Canadá vs Bósnia e Herzegovina
Jesse Marsch passou dois anos implantando uma pressão no DNA do Canadá, e quando sua equipe entrar em campo em Toronto para enfrentar a Bósnia e Herzegovina, a intenção visceral será inconfundível: chegar no rosto deles, forçar erros e jogar em um ritmo que os Dragões não conseguem sustentar. Este é o projeto Marsch, e com Alphonso Davies fornecendo propulsão a jato pela esquerda e o movimento inteligente de Jonathan David pelo centro, o Canadá possui as armas para executá-lo. A Bósnia, sob Sergej Barbarez, representa uma proposta inteiramente diferente. Edin Džeko, aos 40 anos e ainda capitão de sua seleção, é o ponto focal de um 4-2-3-1 que joga através dele — peito, toque, girar no canal. É direto, às vezes brutal, e funciona.

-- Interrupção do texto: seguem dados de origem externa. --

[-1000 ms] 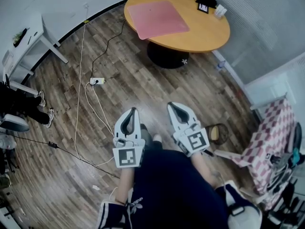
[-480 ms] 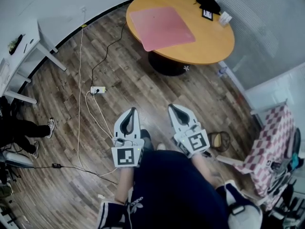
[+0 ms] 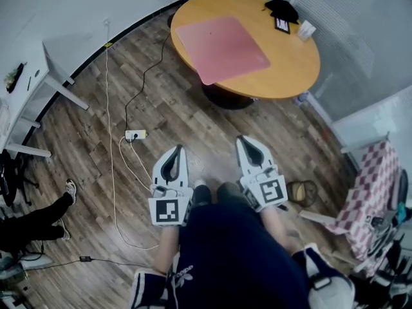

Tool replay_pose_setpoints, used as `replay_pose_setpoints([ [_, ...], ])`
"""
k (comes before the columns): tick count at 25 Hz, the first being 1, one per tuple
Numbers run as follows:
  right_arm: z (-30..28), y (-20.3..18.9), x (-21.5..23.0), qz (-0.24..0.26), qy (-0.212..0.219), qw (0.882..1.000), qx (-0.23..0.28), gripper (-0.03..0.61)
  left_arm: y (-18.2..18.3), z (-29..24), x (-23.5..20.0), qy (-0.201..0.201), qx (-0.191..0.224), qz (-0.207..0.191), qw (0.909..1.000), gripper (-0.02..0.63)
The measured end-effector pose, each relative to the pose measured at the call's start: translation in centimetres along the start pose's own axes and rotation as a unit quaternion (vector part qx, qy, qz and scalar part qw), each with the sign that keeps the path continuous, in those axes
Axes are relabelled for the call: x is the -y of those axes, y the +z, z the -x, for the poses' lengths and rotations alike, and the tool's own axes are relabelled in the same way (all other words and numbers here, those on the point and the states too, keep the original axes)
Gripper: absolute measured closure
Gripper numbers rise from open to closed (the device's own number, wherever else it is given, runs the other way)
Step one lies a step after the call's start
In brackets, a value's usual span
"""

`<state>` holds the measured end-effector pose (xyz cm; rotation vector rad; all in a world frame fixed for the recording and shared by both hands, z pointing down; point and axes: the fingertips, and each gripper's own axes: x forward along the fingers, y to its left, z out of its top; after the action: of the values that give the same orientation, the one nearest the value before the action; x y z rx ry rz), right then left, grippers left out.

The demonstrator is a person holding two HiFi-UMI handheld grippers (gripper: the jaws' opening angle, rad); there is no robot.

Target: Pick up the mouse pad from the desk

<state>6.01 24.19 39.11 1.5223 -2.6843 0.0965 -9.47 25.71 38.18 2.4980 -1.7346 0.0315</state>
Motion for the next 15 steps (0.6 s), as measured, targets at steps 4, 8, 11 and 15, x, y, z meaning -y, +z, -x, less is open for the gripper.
replay_pose_setpoints([
  [4,-0.9,-0.7,1.0,-0.011,-0.02,1.0,-0.007,0.575,-0.7,-0.7,-1.1,0.0,-0.005,0.01,0.9999,0.609],
  [8,-2.3,-0.9,1.2,-0.021,-0.019,1.0,-0.007,0.575,-1.4,-1.9,-1.8,0.005,-0.019,0.021,0.9996,0.609],
  [11,-3.4,-0.8,1.7,-0.019,-0.019,1.0,0.001,0.575,-1.6,-3.0,-2.2,0.009,-0.022,0.021,0.9995,0.609],
  [15,-5.5,-1.4,3.4,-0.028,-0.018,0.999,-0.012,0.575,-1.7,-5.3,-3.0,0.02,-0.028,0.018,0.9992,0.609],
])
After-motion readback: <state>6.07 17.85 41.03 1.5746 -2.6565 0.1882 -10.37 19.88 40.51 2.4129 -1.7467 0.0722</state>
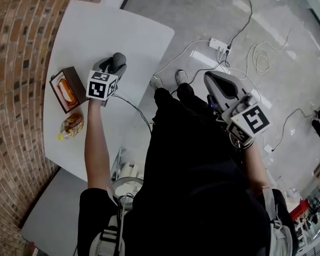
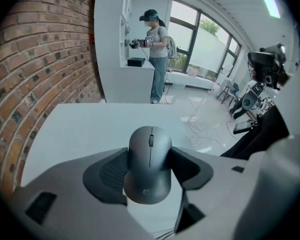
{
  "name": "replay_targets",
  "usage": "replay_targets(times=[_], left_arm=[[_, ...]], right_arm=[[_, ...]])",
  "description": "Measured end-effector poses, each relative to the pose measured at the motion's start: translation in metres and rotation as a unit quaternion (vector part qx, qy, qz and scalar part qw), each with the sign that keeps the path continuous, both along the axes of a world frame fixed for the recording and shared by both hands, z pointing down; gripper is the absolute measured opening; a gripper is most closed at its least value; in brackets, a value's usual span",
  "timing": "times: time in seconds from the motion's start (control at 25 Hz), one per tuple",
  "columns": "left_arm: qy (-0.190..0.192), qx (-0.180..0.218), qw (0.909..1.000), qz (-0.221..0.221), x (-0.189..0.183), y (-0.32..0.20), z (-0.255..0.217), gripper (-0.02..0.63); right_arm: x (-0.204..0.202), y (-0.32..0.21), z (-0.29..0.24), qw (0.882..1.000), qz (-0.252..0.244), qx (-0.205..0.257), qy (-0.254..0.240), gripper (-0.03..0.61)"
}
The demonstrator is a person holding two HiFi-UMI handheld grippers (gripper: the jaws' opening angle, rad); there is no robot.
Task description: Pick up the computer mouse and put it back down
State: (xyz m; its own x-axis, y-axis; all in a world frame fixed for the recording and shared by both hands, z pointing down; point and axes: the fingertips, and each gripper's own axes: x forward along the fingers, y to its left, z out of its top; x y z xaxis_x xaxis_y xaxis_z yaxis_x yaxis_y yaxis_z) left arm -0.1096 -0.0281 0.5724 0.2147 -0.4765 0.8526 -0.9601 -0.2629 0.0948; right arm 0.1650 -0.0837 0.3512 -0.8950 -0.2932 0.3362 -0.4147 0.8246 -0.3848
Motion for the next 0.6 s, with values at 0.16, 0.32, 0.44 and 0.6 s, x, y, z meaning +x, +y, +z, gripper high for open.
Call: replay_targets(times=[0.16,0.32,0.44,0.6], left_arm=[[0.031,0.033,0.9982,-0.04,0.001,0.009,-0.018,0.282],[0.051,0.069,0.9929,-0.082,0.0,0.016,-0.037,0.282],[0.07,0.092,0.9883,-0.099,0.001,0.025,-0.053,0.282],[0.084,0.13,0.9791,-0.131,-0.004,0.034,-0.079,0.282]], right_arm=[[-0.005,0.0,-0.001,1.0,-0.019,0.001,0.004,0.017],[-0.012,-0.003,-0.003,0.999,-0.043,0.01,0.007,0.017],[-0.019,0.001,-0.006,0.998,-0.055,0.012,0.005,0.015],[-0.028,0.006,-0.005,0.997,-0.079,0.012,0.005,0.015]])
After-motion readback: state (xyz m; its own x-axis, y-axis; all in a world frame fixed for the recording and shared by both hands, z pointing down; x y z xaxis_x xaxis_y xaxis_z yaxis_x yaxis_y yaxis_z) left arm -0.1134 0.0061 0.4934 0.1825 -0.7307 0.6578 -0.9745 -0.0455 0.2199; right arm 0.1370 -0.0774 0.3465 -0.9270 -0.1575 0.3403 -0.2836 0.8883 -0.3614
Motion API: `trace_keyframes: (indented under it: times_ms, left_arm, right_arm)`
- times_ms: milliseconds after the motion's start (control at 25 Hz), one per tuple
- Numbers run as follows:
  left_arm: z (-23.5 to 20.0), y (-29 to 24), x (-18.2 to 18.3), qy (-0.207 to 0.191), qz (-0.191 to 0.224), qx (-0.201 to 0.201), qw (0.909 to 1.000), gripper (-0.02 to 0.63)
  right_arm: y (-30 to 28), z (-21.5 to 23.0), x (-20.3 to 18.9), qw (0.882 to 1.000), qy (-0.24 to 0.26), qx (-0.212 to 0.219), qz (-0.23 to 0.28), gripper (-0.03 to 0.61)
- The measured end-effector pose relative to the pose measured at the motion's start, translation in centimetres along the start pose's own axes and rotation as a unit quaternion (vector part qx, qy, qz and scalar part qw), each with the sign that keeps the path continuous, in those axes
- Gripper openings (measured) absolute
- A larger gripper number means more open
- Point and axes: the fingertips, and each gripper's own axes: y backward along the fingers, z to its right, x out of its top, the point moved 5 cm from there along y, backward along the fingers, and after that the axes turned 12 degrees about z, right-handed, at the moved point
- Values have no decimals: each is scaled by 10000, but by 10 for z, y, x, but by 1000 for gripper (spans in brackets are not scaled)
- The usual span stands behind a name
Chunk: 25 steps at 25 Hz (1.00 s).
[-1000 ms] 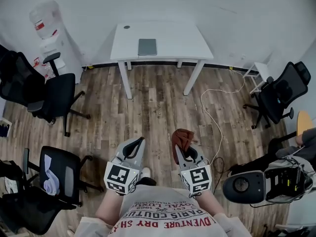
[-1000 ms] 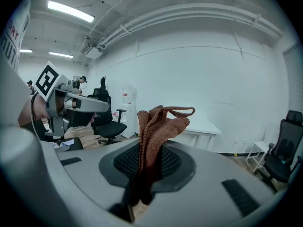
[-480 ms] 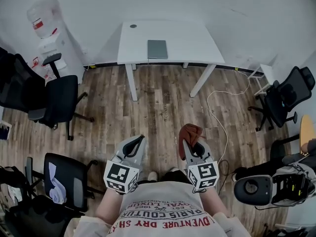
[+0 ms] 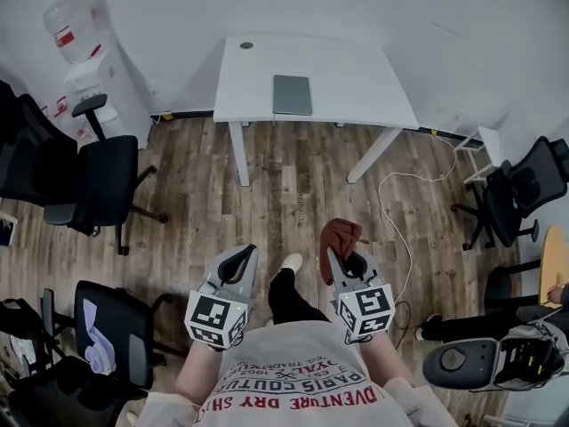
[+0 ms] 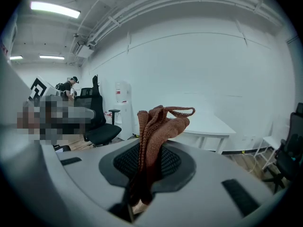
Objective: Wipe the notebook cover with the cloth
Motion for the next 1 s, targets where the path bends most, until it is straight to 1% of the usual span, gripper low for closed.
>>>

O caminho classificatório da Bósnia foi um estudo em resiliência: marcaram apenas 12 gols em oito jogos da UEFA mas sofreram nove, uma proporção que diz que Barbarez priorizou não perder sobre vencer. O Canadá, por contraste, foi mais livre na CONCACAF, marcando 18 em dez jogos da octogonal e ocasionalmente deixando-se vulnerável nas transições. As seleções se enfrentaram duas vezes em amistosos — uma vitória da Bósnia por 2 a 0 em Zenica em 2012 e uma vitória do Canadá por 1 a 0 em Vancouver em 2018 — e nenhum dos jogos se pareceu com o outro.
Se a pressão do Canadá forçar a Bósnia a lançar bolas longas que contornam Džeko, os Dragões perdem sua bússola. Se a Bósnia jogar através da primeira linha e encontrar Džeko nos bolsões entre os laterais agressivos do Canadá, a linha alta dos canadenses se torna uma responsabilidade.